- [YOUR OBJECTIVE]: Only the lines from the one with "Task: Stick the" to the end of the data below should be given again, exactly, with both ends included and pictures omitted.

- [MATERIAL PROVIDED]:
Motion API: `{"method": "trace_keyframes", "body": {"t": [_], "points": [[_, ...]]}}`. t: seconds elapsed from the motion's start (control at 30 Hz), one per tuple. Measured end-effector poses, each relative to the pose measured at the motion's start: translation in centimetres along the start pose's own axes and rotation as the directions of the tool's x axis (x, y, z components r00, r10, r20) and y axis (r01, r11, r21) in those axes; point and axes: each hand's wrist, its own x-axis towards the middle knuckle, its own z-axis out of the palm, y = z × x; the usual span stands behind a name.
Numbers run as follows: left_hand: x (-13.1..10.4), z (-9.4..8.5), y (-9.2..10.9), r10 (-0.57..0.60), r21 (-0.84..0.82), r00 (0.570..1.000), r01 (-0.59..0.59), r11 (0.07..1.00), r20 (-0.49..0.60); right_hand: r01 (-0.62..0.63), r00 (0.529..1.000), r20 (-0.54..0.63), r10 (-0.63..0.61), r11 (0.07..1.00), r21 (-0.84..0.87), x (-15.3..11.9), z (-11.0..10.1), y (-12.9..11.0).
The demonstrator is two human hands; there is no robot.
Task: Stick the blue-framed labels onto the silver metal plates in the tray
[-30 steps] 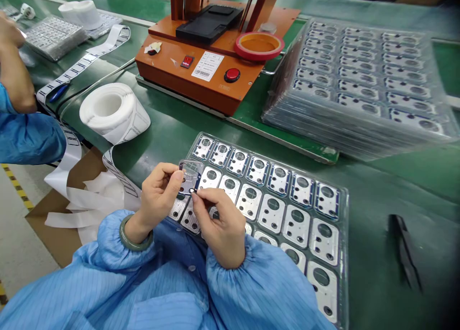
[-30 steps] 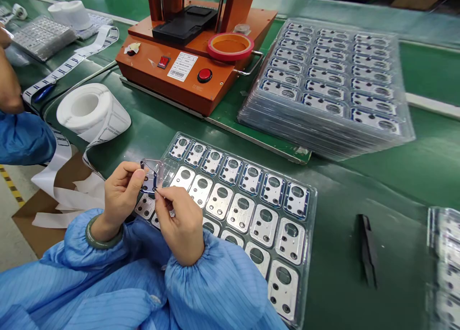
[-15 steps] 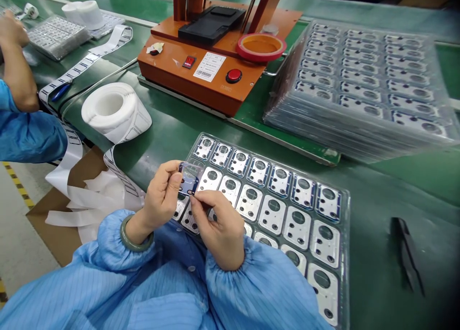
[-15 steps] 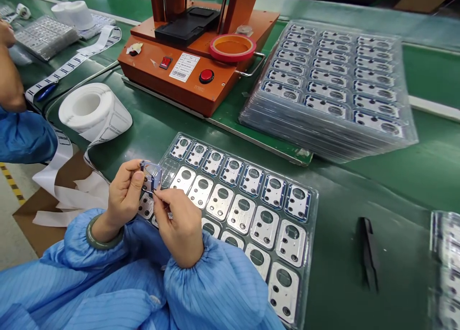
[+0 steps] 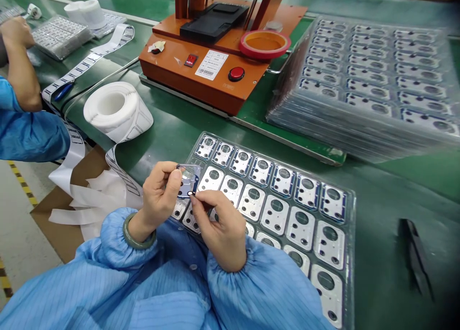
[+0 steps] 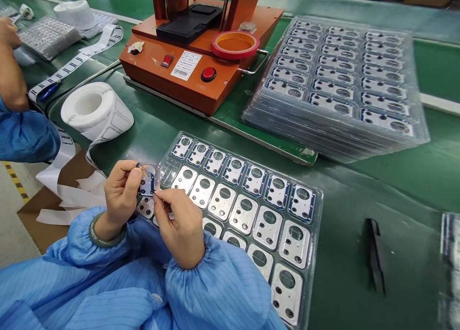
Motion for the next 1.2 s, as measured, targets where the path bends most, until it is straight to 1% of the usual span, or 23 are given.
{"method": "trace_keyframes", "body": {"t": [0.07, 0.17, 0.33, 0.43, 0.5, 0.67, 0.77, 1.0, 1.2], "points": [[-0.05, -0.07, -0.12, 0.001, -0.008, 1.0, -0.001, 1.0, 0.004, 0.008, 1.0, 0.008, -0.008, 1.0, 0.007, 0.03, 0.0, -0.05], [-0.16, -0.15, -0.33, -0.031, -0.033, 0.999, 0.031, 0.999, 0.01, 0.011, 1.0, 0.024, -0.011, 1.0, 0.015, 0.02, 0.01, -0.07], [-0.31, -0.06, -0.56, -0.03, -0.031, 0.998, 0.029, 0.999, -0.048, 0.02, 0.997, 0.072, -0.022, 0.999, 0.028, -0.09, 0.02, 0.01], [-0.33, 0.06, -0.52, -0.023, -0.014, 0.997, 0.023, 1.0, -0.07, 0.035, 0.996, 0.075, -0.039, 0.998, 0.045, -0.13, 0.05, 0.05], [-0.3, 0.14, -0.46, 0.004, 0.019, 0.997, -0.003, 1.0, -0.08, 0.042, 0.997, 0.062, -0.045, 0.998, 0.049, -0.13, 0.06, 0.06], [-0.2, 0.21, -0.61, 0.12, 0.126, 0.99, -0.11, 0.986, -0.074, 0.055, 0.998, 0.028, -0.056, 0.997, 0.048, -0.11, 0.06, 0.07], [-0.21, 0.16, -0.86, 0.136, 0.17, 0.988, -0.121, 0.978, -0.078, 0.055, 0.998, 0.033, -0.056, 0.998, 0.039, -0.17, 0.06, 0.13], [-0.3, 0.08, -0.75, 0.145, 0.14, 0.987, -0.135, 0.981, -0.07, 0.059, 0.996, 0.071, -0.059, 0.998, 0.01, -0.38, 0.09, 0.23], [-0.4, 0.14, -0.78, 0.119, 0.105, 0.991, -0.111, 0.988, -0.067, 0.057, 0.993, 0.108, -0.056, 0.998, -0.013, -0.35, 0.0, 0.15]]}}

- [TASK RESULT]:
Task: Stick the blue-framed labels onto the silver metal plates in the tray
[-30 steps] 
[-30 steps] 
[-15 steps] 
[-15 steps] 
[+0 steps] 
[+0 steps] 
Motion for the next 1.2 s, as measured, targets where the path bends most, until it is straight to 1% of the usual span, or 23 are given.
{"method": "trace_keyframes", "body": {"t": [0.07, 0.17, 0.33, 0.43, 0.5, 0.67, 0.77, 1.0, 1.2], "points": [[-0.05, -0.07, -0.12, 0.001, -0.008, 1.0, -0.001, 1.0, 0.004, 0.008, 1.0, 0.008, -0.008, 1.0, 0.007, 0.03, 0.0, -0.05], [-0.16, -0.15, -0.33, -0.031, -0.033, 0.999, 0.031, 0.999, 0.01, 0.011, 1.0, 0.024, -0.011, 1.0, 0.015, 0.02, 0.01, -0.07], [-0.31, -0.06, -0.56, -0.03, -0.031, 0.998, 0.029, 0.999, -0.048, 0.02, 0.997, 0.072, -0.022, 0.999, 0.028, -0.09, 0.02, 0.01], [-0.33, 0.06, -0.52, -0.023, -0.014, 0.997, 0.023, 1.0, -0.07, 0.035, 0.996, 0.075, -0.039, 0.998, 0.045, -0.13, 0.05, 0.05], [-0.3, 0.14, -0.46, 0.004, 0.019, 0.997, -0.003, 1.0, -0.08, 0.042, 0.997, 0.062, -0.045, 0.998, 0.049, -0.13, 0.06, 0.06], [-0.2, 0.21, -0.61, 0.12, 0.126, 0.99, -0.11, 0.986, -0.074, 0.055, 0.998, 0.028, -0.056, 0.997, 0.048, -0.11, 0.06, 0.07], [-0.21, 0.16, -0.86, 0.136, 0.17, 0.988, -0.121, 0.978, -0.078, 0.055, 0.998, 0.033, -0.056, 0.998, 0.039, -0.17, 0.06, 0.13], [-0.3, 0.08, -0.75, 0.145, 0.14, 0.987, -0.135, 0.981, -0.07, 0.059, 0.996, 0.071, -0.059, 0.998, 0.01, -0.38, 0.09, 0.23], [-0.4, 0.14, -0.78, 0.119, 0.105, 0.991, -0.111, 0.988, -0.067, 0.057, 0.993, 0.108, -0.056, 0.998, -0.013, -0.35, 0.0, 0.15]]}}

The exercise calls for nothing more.